— EXERCISE —
Copy out all the lines in the records that include the word "Kindly".

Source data

*** Block opens ***

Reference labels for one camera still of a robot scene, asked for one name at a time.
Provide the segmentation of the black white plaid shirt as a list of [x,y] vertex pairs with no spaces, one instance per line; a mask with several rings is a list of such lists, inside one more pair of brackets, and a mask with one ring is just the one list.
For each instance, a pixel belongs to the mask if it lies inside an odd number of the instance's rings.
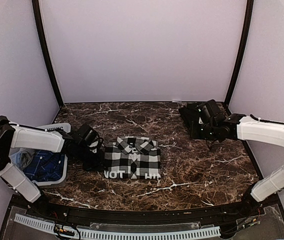
[[118,137],[104,147],[107,179],[158,180],[162,177],[161,149],[149,137]]

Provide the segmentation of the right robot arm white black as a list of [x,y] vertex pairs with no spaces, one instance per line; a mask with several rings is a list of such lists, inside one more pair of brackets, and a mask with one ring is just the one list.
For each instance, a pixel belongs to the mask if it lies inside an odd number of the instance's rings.
[[[189,103],[190,136],[193,139],[219,141],[256,141],[284,148],[284,122],[261,119],[251,115],[233,113],[226,116],[215,100],[196,104]],[[269,176],[255,183],[249,197],[237,205],[237,213],[248,217],[272,194],[284,189],[284,165]]]

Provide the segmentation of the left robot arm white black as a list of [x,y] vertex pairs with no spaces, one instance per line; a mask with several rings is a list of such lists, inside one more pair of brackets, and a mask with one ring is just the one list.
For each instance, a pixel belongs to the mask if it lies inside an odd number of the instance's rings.
[[33,203],[42,218],[53,213],[41,190],[64,181],[67,163],[82,162],[85,171],[102,168],[103,139],[89,125],[77,131],[69,123],[31,127],[0,116],[0,178]]

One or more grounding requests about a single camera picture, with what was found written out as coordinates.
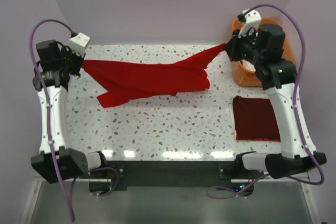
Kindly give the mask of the bright red t shirt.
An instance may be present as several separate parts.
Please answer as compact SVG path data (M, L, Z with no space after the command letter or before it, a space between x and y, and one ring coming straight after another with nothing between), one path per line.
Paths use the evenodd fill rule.
M220 44L168 64L85 60L82 68L106 90L97 99L102 107L110 108L135 99L208 89L206 68L223 50Z

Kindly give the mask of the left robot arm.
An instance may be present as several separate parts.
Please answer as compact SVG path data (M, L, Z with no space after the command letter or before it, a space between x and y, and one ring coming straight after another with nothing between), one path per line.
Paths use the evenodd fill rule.
M42 137L39 153L31 158L31 165L50 184L89 172L103 178L109 171L101 151L85 154L71 147L66 125L70 78L80 75L89 43L89 37L78 34L67 45L56 40L36 45L39 61L33 85L41 107Z

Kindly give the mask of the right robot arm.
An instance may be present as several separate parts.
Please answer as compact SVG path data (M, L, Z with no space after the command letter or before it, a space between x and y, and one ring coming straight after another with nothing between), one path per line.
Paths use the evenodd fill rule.
M317 152L300 104L298 74L295 64L282 57L285 32L276 24L250 28L243 35L233 31L224 50L230 61L246 60L272 105L281 140L281 152L267 154L241 153L236 158L234 173L246 178L253 170L267 172L272 178L293 178L312 169L321 170L327 162L325 153Z

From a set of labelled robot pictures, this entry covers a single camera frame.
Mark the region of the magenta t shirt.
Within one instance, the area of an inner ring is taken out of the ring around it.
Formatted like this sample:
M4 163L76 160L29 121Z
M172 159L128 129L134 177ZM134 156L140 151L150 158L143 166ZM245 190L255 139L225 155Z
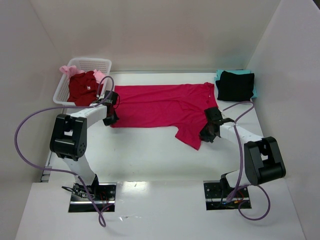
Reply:
M215 85L117 85L120 103L113 128L176 127L175 137L199 150L200 132L207 124L205 110L217 107Z

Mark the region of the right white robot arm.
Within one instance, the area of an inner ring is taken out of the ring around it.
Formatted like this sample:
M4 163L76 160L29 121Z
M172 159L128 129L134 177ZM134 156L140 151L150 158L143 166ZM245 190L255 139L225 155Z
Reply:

*** Block closes ***

— REPLY TO THE EXERCISE —
Kindly give the mask of the bright red t shirt.
Kindly give the mask of the left robot arm.
Kindly give the mask of the right robot arm.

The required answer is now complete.